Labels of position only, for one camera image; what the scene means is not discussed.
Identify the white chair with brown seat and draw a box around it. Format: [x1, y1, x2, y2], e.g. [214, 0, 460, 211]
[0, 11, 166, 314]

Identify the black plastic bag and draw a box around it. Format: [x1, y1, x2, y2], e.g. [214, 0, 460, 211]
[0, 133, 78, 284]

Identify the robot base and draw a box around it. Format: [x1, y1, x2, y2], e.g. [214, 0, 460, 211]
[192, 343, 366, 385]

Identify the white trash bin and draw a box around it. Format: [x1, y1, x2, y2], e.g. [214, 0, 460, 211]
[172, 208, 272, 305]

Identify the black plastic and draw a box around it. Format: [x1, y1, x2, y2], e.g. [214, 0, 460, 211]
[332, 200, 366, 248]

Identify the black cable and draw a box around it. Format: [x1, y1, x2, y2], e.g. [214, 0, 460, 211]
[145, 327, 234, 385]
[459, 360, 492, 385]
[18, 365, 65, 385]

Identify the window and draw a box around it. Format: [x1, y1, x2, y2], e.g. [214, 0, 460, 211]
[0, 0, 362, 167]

════

TASK:
Print the entries again so that each one matches exactly.

RESPONSE:
Labels of position only, for one camera image; what the scene means is not discussed.
Identify the white chair with brown seat and draw a box around it. Format: [x1, y1, x2, y2], e.g. [214, 0, 460, 211]
[0, 11, 166, 314]

Identify the black plastic bag and draw a box around it. Format: [x1, y1, x2, y2], e.g. [214, 0, 460, 211]
[0, 133, 78, 284]

Identify the robot base and draw a box around it. Format: [x1, y1, x2, y2], e.g. [214, 0, 460, 211]
[192, 343, 366, 385]

Identify the white trash bin and draw a box around it. Format: [x1, y1, x2, y2], e.g. [214, 0, 460, 211]
[172, 208, 272, 305]

Identify the black plastic and draw a box around it. Format: [x1, y1, x2, y2], e.g. [214, 0, 460, 211]
[332, 200, 366, 248]

Identify the black cable and draw a box around it. Format: [x1, y1, x2, y2], e.g. [214, 0, 460, 211]
[145, 327, 234, 385]
[459, 360, 492, 385]
[18, 365, 65, 385]

Identify the window and draw a box around it. Format: [x1, y1, x2, y2], e.g. [214, 0, 460, 211]
[0, 0, 362, 167]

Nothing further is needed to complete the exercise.